05 février 2005

Le point d'inflexion (suite) 

Comment expliquer, me demandais-je (rhétoriquement) hier, l'inflexion sensible de la position française sur l'Irak en janvier 2003, alors que le discours de Chirac du 7 janvier semblait plutôt indiquer une possible participation militaire française? Trois facteurs principaux sont à l'oeuvre, me semble-t-il :

1. D'abord, l'état de l'opinion française. Entre l'été 2002 et janvier 2003, l'opposition à une intervention armée en Irak a fortement progressé. Dans ce contexte, les déclarations sibyllines de Chirac aux armées sont majoritairement perçues comme une inflexion notable -et regrettable- de la position de la France et un moyen de préparer l'opinion à une participation française.
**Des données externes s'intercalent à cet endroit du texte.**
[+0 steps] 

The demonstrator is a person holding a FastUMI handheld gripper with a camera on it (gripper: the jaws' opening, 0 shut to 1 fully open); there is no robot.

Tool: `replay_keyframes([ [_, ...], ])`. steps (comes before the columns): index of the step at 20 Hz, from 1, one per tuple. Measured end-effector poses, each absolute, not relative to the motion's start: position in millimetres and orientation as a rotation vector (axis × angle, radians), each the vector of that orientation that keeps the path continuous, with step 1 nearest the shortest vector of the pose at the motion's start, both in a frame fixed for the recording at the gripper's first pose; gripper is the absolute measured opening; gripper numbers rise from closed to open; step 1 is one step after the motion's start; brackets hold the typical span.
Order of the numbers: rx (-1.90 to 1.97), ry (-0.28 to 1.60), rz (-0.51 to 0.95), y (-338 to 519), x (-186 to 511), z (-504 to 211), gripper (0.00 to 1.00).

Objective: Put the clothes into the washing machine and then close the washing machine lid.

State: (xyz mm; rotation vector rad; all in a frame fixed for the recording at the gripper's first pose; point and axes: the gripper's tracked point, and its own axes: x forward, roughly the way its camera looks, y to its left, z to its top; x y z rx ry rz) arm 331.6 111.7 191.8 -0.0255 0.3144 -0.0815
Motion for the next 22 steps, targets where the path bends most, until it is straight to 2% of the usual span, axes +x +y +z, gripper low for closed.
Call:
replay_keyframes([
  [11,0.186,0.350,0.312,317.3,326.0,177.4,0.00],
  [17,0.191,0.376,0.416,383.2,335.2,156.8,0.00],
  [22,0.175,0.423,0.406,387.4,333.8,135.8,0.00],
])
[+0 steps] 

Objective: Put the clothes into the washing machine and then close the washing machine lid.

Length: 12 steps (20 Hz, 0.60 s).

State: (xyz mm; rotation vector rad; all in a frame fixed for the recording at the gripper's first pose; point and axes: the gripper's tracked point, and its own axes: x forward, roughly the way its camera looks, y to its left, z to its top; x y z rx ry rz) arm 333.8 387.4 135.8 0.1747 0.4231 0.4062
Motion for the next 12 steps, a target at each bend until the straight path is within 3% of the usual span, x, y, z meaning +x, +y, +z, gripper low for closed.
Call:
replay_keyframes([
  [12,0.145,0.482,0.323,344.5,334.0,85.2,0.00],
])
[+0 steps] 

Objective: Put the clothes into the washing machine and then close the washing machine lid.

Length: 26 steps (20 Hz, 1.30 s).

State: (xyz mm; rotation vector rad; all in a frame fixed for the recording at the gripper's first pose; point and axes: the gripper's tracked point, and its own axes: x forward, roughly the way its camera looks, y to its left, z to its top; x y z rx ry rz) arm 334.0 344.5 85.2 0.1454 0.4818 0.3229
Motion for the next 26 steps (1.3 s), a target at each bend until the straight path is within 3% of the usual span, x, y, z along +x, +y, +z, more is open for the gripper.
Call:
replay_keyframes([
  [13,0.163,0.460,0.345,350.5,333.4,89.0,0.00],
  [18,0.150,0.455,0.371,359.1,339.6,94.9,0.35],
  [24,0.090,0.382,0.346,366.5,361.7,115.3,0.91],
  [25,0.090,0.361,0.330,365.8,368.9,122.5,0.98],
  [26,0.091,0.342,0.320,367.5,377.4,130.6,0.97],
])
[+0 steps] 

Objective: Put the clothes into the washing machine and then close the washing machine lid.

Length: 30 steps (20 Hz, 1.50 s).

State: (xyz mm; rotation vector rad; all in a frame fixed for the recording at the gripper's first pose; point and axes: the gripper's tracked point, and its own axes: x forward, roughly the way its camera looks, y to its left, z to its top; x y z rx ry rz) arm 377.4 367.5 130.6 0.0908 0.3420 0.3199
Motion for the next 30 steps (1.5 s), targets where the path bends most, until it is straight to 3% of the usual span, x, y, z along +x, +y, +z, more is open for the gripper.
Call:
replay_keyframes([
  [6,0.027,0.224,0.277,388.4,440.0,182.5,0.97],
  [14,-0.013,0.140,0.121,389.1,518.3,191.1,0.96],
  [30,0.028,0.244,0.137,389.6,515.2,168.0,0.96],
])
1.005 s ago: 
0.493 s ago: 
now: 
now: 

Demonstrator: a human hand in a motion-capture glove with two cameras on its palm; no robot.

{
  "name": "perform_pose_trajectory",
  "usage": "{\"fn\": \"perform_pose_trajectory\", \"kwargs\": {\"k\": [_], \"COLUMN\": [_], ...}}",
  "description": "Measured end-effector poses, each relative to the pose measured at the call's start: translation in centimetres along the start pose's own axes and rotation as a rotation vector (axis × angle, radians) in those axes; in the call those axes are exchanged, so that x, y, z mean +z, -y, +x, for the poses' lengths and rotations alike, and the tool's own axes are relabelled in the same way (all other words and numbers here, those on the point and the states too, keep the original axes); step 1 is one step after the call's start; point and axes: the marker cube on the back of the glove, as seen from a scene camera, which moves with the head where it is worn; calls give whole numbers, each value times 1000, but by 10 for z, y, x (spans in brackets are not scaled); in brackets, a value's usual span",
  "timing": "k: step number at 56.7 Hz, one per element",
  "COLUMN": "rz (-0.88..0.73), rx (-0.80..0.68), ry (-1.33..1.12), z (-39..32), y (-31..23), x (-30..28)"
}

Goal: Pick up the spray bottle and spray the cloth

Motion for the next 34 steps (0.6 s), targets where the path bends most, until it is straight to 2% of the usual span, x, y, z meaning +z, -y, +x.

L'éditorial du Monde (titré La guerre, "hélas") daté du 9 janvier 2003 résume bien le sentiment général :
[M]ême s'il la déplore d'un "hélas" volontiers gaullien, Jacques Chirac s'inscrit désormais explicitement, et pour la première fois, dans la perspective d'une "guerre" - le mot est prononcé - à laquelle, il reconnaît, à demi-mot, que la France s'associerait. C'est admettre que, en définitive, la France ne pourrait pas ne pas s'aligner sur les Etats-Unis.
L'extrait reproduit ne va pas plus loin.